Coming soon (hopefully within the next two weeks, but I'm not making any promises): the fourteenth—and final—chapter of _Confessions of a Confused Teenager._ Yay!

Right, it's almost midnight and I'm sleepy, so the last thing I'll say before I stumble off to bed is this:

Reviews make me a happy little author. Reviews inspire me to stay up and type at all hours of the night so you readers can finally see a chapter. Bottom line is that reviews good. Please give me a few more reviews before this fic is over. Thank you and goodnight everybody.


	14. Breaking Up

_Well, it's been a year and twelve days since I last updated. And now, after that obscene amount of time, here at last is the final chapter of COACT (Book One, anyhow)._

_I'll skip the standard pre-chapter ranting and get on with it then, shall I?_

Chapter XIV (In which Book One _finally_ comes to a close.)
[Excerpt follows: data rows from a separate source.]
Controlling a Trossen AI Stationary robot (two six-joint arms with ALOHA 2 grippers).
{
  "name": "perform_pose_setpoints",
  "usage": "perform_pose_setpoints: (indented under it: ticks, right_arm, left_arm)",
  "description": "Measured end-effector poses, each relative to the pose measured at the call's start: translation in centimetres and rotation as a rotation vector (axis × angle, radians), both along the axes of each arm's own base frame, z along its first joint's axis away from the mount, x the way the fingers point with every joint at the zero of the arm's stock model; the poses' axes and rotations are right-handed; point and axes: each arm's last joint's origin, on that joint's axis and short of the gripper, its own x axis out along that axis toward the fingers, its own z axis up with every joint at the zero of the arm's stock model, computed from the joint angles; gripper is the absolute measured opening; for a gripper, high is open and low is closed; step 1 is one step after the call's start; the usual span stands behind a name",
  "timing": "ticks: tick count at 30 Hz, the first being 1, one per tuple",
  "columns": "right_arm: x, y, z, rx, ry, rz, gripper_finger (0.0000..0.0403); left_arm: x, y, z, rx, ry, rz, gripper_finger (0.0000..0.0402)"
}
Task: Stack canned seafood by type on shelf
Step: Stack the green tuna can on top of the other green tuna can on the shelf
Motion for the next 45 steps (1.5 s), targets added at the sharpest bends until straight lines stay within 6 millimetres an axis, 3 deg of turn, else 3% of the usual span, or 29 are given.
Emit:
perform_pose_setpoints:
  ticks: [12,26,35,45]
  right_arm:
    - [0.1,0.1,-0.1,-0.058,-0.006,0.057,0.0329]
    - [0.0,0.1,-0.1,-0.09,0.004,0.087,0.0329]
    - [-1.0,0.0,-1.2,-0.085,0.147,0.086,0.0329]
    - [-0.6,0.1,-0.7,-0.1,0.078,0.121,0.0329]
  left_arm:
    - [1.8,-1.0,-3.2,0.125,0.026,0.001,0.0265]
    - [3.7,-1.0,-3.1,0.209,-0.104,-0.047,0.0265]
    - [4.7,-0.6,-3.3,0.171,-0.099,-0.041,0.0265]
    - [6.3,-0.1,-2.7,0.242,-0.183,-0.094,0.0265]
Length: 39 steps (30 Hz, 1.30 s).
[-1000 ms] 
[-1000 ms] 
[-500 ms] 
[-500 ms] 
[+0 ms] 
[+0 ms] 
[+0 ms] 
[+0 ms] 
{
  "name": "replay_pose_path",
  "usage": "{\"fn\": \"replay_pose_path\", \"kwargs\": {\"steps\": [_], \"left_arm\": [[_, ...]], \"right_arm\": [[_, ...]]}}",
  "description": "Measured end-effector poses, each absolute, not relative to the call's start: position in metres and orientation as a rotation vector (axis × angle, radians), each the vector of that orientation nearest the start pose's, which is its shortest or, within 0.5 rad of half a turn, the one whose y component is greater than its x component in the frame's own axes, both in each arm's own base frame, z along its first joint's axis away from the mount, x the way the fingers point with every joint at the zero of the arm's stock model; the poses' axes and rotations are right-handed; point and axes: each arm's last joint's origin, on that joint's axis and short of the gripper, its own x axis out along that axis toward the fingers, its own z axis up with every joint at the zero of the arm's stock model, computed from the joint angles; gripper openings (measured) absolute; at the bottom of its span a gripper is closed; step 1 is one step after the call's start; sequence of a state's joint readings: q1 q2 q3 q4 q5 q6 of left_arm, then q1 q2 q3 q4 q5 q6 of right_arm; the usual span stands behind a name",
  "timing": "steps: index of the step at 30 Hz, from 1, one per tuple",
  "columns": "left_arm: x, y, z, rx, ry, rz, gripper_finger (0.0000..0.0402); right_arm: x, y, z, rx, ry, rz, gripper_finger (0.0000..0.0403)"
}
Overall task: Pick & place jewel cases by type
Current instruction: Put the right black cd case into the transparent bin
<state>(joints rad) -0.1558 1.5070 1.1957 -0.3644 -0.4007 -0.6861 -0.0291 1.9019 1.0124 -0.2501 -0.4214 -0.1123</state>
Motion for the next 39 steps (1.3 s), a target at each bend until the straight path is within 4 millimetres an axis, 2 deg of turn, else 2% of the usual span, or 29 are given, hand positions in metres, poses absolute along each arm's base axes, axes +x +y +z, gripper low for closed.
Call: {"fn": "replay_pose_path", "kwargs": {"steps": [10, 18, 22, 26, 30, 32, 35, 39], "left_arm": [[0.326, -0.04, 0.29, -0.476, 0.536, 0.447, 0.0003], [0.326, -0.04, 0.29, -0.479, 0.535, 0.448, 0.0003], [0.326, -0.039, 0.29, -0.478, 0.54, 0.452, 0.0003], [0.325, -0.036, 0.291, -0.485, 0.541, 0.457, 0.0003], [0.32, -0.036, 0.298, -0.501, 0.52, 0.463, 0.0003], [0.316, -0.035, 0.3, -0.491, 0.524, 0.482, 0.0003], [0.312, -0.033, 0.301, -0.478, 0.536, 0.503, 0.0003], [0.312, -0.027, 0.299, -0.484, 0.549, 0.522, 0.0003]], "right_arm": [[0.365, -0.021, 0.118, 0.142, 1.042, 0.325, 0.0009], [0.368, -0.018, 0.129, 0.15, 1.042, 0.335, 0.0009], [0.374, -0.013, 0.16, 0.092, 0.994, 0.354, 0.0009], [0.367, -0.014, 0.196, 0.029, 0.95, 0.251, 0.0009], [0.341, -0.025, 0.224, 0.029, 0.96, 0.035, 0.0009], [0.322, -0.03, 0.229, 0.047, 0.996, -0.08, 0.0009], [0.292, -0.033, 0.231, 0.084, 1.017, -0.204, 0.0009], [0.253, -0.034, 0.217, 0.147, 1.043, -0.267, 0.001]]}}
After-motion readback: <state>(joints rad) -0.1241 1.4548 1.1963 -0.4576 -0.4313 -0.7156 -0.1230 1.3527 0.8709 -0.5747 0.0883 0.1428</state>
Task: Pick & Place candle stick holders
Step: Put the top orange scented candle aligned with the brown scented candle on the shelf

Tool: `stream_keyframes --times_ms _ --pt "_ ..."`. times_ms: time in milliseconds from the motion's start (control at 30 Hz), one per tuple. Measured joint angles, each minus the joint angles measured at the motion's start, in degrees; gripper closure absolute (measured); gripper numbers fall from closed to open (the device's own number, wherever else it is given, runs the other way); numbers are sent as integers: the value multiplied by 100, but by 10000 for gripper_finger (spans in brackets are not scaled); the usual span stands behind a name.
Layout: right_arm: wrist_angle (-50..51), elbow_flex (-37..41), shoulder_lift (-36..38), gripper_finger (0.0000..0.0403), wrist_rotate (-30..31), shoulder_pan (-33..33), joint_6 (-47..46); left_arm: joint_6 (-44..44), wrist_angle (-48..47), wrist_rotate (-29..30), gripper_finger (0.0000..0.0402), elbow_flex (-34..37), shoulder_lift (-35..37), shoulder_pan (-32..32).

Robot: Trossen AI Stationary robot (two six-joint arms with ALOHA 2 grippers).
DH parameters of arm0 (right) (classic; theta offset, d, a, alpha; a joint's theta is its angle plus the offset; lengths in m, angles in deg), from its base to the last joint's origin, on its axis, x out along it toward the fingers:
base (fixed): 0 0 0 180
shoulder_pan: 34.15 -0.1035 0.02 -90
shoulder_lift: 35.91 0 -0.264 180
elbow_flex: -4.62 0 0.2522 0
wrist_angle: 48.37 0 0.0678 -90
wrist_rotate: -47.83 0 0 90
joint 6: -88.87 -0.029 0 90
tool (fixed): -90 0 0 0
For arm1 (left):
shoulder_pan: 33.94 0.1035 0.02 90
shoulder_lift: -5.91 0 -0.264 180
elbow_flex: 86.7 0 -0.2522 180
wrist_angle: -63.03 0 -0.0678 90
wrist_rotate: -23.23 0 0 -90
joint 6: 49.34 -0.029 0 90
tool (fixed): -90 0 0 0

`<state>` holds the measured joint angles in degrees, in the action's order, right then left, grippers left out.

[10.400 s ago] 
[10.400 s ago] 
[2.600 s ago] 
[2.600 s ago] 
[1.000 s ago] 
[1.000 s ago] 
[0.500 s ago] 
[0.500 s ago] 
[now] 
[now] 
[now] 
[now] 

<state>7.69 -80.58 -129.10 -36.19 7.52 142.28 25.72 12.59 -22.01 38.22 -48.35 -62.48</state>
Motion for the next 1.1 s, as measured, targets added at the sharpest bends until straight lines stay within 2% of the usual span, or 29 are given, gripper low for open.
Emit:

I finally understood why my sword had been named "Blue Star." The glow it emitted was almost blinding, even in daylight. I gave my eyes a couple seconds to adjust, then rushed over to help Aragorn out. But by the time I got over there, he'd vanished.

I had less than a second to wonder if he'd already died, because I'd just dashed into a throng of bloodthirsty, meat cleaver-toting super-orcs. I tried to remember what Boromir had taught me about swordplay, because my little swing-randomly-and-hope-to-hit-something strategy sent Elluin bouncing off armor and coming straight back at me.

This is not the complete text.